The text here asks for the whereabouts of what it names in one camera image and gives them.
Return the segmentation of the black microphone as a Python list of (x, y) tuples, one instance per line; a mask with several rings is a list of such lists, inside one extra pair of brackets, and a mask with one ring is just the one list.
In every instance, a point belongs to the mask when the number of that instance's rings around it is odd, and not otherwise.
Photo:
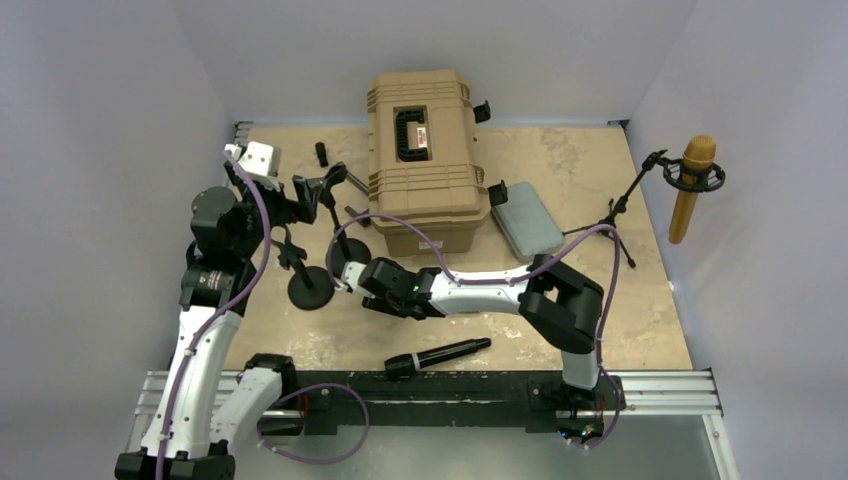
[(392, 381), (410, 378), (424, 368), (474, 354), (491, 345), (490, 338), (472, 338), (425, 351), (400, 354), (384, 361), (384, 372)]

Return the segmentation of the black round-base stand front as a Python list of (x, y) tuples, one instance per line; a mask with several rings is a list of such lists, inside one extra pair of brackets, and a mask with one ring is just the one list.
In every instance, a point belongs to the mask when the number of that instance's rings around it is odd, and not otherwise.
[(293, 272), (287, 285), (289, 300), (300, 310), (318, 310), (326, 306), (335, 294), (329, 273), (320, 266), (307, 266), (305, 261), (308, 253), (304, 248), (294, 244), (291, 230), (287, 225), (283, 225), (282, 228), (285, 232), (284, 240), (272, 240), (271, 243), (279, 249), (279, 265)]

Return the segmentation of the tan plastic tool case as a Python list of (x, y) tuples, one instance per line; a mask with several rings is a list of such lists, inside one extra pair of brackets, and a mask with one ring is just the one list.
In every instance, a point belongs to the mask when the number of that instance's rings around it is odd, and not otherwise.
[(369, 210), (389, 254), (469, 252), (490, 202), (467, 79), (455, 69), (381, 73), (367, 111)]

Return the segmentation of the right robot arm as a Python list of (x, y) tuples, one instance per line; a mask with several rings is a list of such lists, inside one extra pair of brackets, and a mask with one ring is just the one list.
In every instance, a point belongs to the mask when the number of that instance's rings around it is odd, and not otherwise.
[(458, 272), (441, 267), (416, 272), (376, 257), (349, 261), (341, 283), (363, 297), (362, 306), (400, 318), (425, 320), (470, 313), (505, 313), (525, 319), (558, 349), (561, 392), (584, 407), (601, 391), (597, 333), (605, 291), (597, 282), (550, 255), (502, 272)]

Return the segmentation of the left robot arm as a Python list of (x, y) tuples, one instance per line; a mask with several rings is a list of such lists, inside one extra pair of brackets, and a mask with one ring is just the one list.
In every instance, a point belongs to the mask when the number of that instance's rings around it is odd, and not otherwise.
[(292, 360), (256, 354), (223, 405), (215, 404), (224, 361), (267, 265), (253, 264), (253, 254), (270, 255), (272, 228), (315, 220), (322, 180), (294, 176), (293, 184), (294, 200), (274, 179), (236, 180), (193, 199), (175, 352), (151, 423), (138, 449), (119, 455), (116, 478), (231, 479), (237, 448), (263, 409), (297, 399)]

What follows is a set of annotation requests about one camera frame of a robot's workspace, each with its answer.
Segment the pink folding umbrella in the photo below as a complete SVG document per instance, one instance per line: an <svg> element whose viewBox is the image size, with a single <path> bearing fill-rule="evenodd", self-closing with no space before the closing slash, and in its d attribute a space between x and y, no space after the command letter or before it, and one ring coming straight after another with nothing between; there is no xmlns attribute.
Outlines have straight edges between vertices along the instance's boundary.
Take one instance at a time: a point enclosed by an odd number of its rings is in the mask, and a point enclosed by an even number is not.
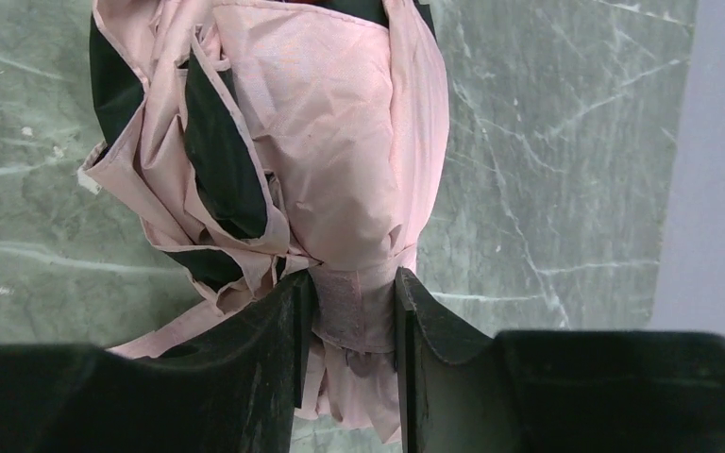
<svg viewBox="0 0 725 453"><path fill-rule="evenodd" d="M296 415L397 442L396 272L416 266L449 132L417 1L95 1L80 173L140 218L202 300L115 347L156 358L307 271Z"/></svg>

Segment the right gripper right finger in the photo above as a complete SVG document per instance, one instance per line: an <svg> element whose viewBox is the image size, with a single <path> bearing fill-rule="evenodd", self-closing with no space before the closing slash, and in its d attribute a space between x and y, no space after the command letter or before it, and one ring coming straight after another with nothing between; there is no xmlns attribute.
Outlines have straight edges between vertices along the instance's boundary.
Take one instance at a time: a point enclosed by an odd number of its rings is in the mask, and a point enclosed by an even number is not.
<svg viewBox="0 0 725 453"><path fill-rule="evenodd" d="M725 337L647 330L487 336L401 268L407 452L725 452Z"/></svg>

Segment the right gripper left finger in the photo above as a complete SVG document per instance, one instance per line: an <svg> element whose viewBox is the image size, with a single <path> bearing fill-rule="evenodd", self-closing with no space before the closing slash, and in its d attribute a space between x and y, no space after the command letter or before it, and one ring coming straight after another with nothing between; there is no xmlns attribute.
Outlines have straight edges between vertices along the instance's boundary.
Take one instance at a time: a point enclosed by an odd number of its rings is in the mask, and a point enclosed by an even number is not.
<svg viewBox="0 0 725 453"><path fill-rule="evenodd" d="M0 452L286 452L311 319L300 271L156 359L0 344Z"/></svg>

^^^^

# [TASK DIRECTIONS]
Write out the data once more exactly, omitting the pictures.

# [ANSWER TO THE EXERCISE]
The text here asks for the whereabouts of what it names in one camera image and gives them.
Return the segmentation of the black microphone as a Python list of (x, y) tuples, one instance per line; a mask with several rings is a list of such lists, inside one extra pair of brackets, and a mask with one ring is just the one list.
In every instance, a point belongs to the mask when the number of that instance's rings around it is odd, and not otherwise.
Photo:
[(392, 381), (410, 378), (424, 368), (474, 354), (491, 345), (490, 338), (472, 338), (425, 351), (400, 354), (384, 361), (384, 372)]

Return the segmentation of the black round-base stand front as a Python list of (x, y) tuples, one instance per line; a mask with several rings is a list of such lists, inside one extra pair of brackets, and a mask with one ring is just the one list.
In every instance, a point belongs to the mask when the number of that instance's rings around it is odd, and not otherwise.
[(293, 272), (287, 285), (289, 300), (300, 310), (318, 310), (326, 306), (335, 294), (329, 273), (320, 266), (307, 266), (305, 261), (308, 253), (304, 248), (294, 244), (291, 230), (287, 225), (283, 225), (282, 228), (285, 232), (284, 240), (272, 240), (271, 243), (279, 249), (279, 265)]

Return the segmentation of the tan plastic tool case as a Python list of (x, y) tuples, one instance per line; a mask with several rings is a list of such lists, inside one extra pair of brackets, and a mask with one ring is just the one list.
In every instance, a point belongs to the mask when the number of that instance's rings around it is odd, and not otherwise.
[(369, 210), (389, 254), (469, 252), (490, 202), (467, 79), (455, 69), (381, 73), (367, 111)]

Return the segmentation of the right robot arm as a Python list of (x, y) tuples, one instance per line; a mask with several rings is a list of such lists, inside one extra pair of brackets, and a mask with one ring is just the one list.
In every instance, a point belongs to the mask when the number of that instance's rings around it is odd, and not otherwise.
[(458, 272), (441, 267), (416, 272), (376, 257), (349, 261), (341, 283), (363, 297), (362, 306), (400, 318), (425, 320), (470, 313), (505, 313), (525, 319), (558, 349), (561, 392), (584, 407), (601, 391), (597, 333), (605, 291), (597, 282), (550, 255), (502, 272)]

Return the segmentation of the left robot arm as a Python list of (x, y) tuples, one instance per line; a mask with several rings is a list of such lists, inside one extra pair of brackets, and a mask with one ring is just the one list.
In every instance, a point belongs to the mask when the number of that instance's rings around it is odd, and not otherwise.
[(292, 360), (256, 354), (223, 405), (215, 404), (224, 361), (267, 265), (253, 264), (253, 254), (270, 255), (272, 228), (315, 220), (322, 180), (294, 176), (293, 184), (294, 200), (274, 179), (236, 180), (193, 199), (175, 352), (151, 423), (138, 449), (119, 455), (116, 478), (231, 479), (237, 448), (263, 409), (297, 399)]

What follows is a set of annotation requests about one camera frame of a robot's workspace, each with its answer.
Segment the pink folding umbrella in the photo below as a complete SVG document per instance, one instance per line: an <svg> element whose viewBox is the image size, with a single <path> bearing fill-rule="evenodd", self-closing with no space before the closing slash, and in its d attribute a space between x and y, no space after the command letter or before it, and one ring coming straight after another with nothing between; there is no xmlns attribute.
Outlines have straight edges between vertices along the instance's boundary.
Take one instance at a time: a point enclosed by an odd number of its rings is in the mask, and a point enclosed by an even number is not.
<svg viewBox="0 0 725 453"><path fill-rule="evenodd" d="M296 415L397 442L396 272L416 266L449 132L417 1L95 1L80 173L140 218L202 300L115 347L156 358L307 271Z"/></svg>

Segment the right gripper right finger in the photo above as a complete SVG document per instance, one instance per line: an <svg> element whose viewBox is the image size, with a single <path> bearing fill-rule="evenodd", self-closing with no space before the closing slash, and in its d attribute a space between x and y, no space after the command letter or before it, and one ring coming straight after another with nothing between; there is no xmlns attribute.
Outlines have straight edges between vertices along the instance's boundary.
Take one instance at a time: a point enclosed by an odd number of its rings is in the mask, and a point enclosed by an even number is not.
<svg viewBox="0 0 725 453"><path fill-rule="evenodd" d="M725 337L647 330L487 336L401 268L407 452L725 452Z"/></svg>

Segment the right gripper left finger in the photo above as a complete SVG document per instance, one instance per line: an <svg> element whose viewBox is the image size, with a single <path> bearing fill-rule="evenodd", self-closing with no space before the closing slash, and in its d attribute a space between x and y, no space after the command letter or before it, and one ring coming straight after another with nothing between; there is no xmlns attribute.
Outlines have straight edges between vertices along the instance's boundary.
Take one instance at a time: a point enclosed by an odd number of its rings is in the mask, and a point enclosed by an even number is not.
<svg viewBox="0 0 725 453"><path fill-rule="evenodd" d="M0 452L286 452L311 319L300 271L156 359L0 344Z"/></svg>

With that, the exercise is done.